* _EXERCISE GOAL_
Lines containing the word "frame" are to be copied from the data below.

=== Begin Enclosure ===

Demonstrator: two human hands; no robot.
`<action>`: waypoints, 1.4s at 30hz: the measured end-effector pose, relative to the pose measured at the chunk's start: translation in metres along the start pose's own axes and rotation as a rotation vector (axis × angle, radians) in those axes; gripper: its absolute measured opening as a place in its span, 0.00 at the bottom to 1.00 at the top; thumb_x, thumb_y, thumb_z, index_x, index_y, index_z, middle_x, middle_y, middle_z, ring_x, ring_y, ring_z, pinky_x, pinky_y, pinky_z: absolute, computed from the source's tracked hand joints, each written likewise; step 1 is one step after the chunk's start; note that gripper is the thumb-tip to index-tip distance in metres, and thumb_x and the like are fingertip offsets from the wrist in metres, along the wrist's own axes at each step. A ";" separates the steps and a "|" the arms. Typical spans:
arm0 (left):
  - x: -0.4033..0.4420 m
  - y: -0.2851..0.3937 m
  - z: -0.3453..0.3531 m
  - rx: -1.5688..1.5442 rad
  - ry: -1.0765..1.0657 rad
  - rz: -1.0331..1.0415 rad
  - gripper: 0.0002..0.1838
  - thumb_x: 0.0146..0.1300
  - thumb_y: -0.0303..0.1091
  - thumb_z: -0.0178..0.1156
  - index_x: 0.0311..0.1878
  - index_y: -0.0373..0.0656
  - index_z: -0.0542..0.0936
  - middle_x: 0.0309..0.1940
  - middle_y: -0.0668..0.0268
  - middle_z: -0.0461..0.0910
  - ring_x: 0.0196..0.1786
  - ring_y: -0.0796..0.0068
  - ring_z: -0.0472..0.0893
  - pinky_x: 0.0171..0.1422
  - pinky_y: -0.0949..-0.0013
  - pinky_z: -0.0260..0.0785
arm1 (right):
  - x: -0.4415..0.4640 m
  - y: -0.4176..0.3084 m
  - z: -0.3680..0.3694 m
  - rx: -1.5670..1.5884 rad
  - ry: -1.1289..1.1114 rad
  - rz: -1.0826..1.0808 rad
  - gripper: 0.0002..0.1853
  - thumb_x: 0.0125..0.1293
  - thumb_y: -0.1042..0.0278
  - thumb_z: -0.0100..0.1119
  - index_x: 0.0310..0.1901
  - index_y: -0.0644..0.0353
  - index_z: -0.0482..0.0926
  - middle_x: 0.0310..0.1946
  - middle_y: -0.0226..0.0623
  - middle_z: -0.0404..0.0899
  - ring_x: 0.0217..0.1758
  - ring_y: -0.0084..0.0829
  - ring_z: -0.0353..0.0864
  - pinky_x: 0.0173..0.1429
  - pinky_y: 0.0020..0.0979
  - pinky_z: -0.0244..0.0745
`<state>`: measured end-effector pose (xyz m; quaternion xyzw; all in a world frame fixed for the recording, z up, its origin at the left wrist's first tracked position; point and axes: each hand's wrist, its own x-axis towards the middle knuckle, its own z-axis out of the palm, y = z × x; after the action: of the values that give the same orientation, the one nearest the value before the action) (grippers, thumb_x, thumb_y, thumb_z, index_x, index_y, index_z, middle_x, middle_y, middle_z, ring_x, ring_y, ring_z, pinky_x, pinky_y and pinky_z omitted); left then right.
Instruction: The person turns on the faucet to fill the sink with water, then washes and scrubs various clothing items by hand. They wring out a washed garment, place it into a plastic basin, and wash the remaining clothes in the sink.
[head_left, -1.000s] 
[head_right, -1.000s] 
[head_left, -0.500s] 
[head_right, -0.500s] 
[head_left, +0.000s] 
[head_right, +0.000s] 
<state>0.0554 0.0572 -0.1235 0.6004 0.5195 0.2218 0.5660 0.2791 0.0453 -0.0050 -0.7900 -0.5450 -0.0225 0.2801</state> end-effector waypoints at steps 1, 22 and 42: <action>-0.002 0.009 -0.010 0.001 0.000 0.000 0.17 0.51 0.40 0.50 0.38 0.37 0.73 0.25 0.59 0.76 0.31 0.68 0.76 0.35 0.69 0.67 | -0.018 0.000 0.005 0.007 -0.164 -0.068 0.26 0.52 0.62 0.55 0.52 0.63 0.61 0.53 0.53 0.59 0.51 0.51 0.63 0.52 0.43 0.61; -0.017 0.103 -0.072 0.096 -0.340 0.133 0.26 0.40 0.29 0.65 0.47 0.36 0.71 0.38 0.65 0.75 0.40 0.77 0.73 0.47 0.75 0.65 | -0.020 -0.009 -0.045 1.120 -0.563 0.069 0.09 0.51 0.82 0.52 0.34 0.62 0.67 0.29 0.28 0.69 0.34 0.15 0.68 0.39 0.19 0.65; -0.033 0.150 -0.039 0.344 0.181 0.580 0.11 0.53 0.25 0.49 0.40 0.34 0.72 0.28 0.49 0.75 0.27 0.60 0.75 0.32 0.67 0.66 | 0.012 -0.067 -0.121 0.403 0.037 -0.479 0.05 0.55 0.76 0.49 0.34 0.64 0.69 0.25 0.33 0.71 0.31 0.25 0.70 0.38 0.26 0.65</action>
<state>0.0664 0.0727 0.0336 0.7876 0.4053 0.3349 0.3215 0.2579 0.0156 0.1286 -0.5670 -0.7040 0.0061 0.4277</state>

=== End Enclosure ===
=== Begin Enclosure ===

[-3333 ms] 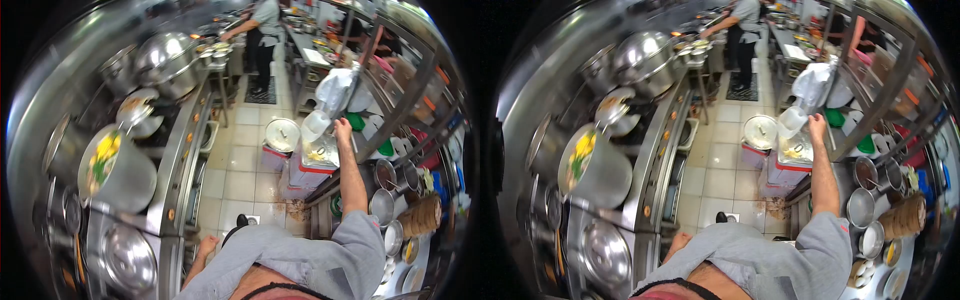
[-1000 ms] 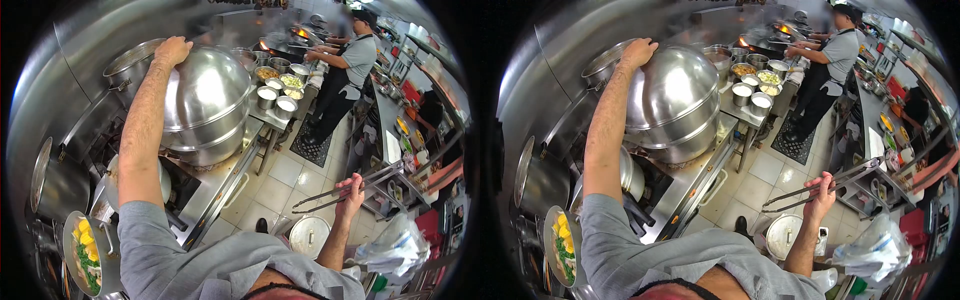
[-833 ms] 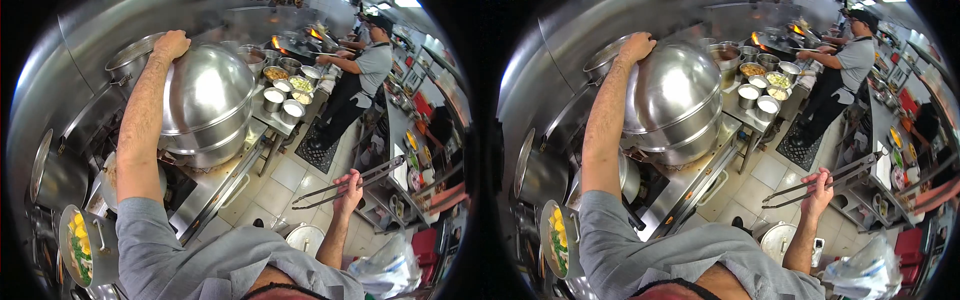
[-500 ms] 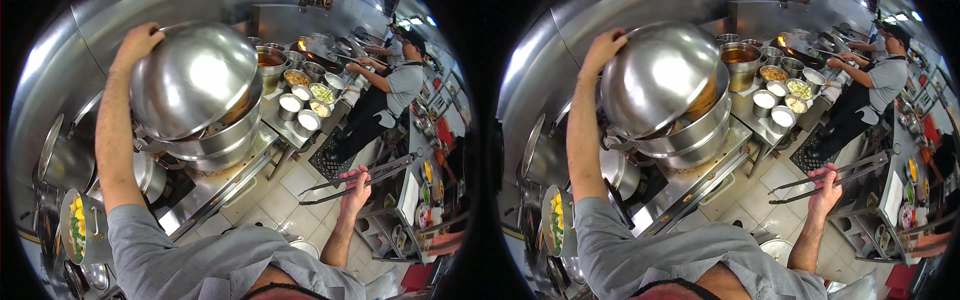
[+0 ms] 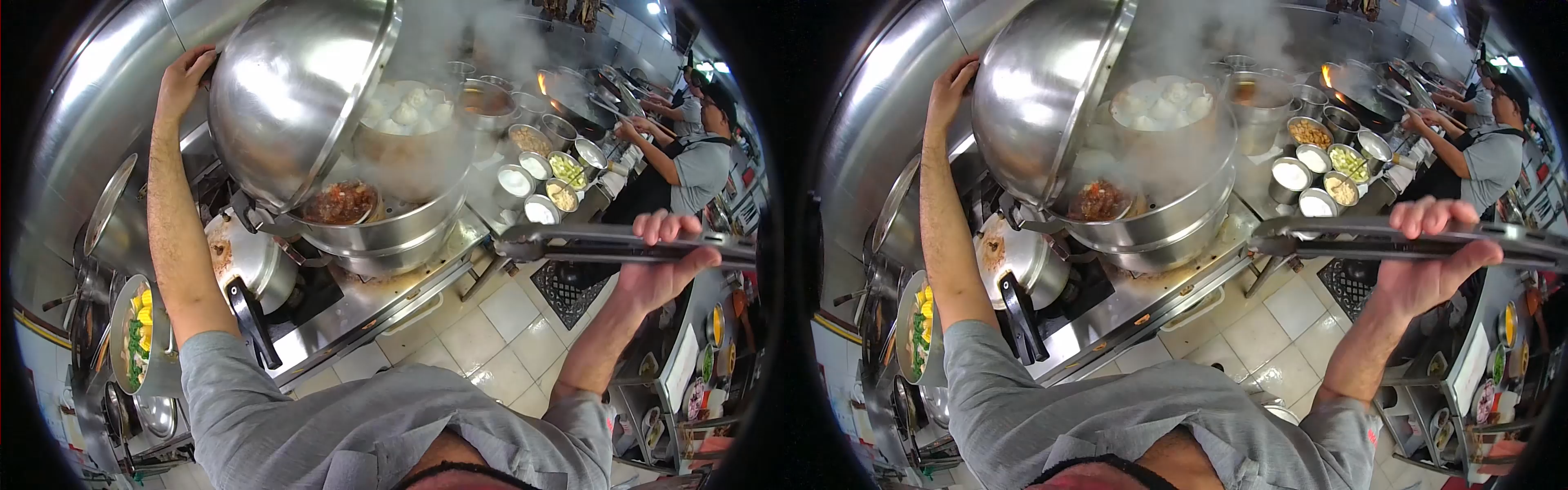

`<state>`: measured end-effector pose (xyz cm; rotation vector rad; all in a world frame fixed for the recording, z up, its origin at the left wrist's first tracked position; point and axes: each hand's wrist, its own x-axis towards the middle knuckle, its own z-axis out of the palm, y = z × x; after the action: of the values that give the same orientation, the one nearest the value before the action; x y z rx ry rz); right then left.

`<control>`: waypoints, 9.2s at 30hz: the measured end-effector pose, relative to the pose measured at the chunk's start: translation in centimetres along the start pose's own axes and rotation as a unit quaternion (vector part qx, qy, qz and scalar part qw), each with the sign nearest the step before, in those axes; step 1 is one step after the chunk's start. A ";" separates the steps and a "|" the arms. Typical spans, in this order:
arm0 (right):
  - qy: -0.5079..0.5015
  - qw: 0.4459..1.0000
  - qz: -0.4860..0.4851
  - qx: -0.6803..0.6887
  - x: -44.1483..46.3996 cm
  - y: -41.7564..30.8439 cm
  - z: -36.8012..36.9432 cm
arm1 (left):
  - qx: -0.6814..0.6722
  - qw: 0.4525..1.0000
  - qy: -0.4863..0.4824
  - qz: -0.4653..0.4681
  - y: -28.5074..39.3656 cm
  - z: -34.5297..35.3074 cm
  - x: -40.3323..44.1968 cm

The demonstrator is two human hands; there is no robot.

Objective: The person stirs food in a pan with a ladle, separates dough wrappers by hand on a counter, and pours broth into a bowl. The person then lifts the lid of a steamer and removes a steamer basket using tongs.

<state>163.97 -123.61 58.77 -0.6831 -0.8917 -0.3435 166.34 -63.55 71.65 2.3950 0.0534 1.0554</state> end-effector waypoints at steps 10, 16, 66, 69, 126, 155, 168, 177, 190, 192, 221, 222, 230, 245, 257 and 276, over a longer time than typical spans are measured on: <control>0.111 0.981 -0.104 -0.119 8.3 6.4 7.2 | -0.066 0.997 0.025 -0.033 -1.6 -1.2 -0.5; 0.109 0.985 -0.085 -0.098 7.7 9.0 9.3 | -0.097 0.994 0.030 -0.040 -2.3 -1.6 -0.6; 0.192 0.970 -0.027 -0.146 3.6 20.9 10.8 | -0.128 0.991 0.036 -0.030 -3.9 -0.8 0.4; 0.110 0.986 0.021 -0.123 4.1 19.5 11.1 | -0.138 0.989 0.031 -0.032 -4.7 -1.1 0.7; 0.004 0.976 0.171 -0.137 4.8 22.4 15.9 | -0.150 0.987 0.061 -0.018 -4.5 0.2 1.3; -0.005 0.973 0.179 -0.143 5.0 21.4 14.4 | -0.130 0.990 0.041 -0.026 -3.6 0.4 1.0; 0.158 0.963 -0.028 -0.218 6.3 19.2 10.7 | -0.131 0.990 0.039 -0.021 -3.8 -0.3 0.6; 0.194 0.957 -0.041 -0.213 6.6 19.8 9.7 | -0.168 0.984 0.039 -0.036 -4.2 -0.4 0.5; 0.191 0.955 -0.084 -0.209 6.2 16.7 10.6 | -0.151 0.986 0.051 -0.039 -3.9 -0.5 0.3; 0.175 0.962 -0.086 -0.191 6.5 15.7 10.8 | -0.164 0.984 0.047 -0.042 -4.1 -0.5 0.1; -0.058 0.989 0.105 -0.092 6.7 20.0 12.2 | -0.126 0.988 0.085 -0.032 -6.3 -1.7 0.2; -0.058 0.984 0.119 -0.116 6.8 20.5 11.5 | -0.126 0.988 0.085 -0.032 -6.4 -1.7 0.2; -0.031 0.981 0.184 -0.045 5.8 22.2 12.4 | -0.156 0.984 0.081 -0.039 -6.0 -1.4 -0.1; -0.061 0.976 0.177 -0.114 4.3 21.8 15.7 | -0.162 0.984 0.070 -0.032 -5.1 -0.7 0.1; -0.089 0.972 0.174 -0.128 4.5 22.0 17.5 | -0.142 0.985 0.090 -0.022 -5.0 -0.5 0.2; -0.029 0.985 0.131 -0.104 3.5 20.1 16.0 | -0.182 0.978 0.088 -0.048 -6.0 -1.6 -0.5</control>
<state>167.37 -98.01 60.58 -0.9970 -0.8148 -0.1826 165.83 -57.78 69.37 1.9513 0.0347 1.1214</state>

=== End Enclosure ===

* _RESPONSE BOX_
`<state>`: measured end-effector pose (xyz m; quaternion xyzw; all in a world frame fixed for the recording, z up, its origin at the left wrist's first tracked position; point and axes: each hand's wrist, its own x-axis towards the middle knuckle, its own z-axis out of the palm, y = z × x; after the action: of the values that give the same orientation, the one nearest the value before the action) (grippers, thumb_x, thumb_y, thumb_z, index_x, index_y, index_z, middle_x, middle_y, middle_z, ring_x, ring_y, ring_z, pinky_x, pinky_y and pinky_z omitted); left then right.
`<state>`: measured end-effector pose (xyz cm; rotation vector rad; all in a world frame fixed for the recording, z up, its origin at the left wrist's first tracked position; point and axes: each hand's wrist, its own x-axis towards the middle knuckle, its own z-axis out of the palm, y = z × x; after the action: of the values that give the same orientation, the one nearest the value before the action; x y z rx ry rz); right then left.

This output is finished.